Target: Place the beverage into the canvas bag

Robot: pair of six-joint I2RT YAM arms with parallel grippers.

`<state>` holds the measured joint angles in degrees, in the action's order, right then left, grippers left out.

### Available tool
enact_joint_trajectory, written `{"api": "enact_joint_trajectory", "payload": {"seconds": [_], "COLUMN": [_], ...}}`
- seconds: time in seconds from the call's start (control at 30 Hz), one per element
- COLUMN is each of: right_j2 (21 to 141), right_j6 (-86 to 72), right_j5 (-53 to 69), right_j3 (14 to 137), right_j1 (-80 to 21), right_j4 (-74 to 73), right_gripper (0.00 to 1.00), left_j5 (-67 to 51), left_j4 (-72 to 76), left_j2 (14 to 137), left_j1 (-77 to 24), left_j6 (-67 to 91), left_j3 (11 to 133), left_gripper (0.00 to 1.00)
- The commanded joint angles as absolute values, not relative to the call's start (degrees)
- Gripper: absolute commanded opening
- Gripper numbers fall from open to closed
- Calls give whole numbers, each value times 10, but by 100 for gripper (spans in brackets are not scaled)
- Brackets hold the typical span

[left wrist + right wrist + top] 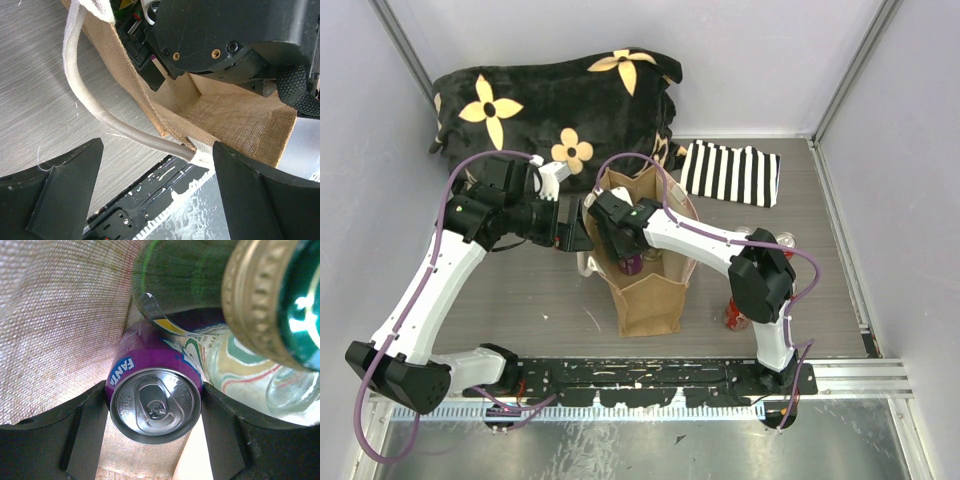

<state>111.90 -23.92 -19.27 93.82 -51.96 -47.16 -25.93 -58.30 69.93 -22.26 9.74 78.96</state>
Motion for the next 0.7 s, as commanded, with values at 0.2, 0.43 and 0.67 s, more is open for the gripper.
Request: {"api": "enact_joint_trajectory", "payload": {"seconds": [0.2,0.43,0.67], "right_j2": [1087,1080,1086], "right_j6": [-235,-233,-230], "right_j5": [-219,-212,-210], "right_j3": [962,995,1031], "right_j1": [-517,-518,-524], "right_j4": [-448,-452,-463], "right_gripper": [66,70,76], "left_j5": [-285,-291,-294], "left_j4": [-565,-563,-560], "left_j2": [700,698,695], "left_j1": [-220,-220,-220], "left_j6": [107,107,110], "left_j3": [801,793,793], "left_gripper": [98,98,98]}}
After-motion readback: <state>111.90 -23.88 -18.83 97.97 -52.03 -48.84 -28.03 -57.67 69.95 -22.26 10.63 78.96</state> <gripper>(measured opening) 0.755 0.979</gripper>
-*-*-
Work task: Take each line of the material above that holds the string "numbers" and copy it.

Answer below:
- Gripper numbers fall from open to closed
- Calls give whole numbers, each value times 10, but by 100 for gripper (spans in brackets are not scaled)

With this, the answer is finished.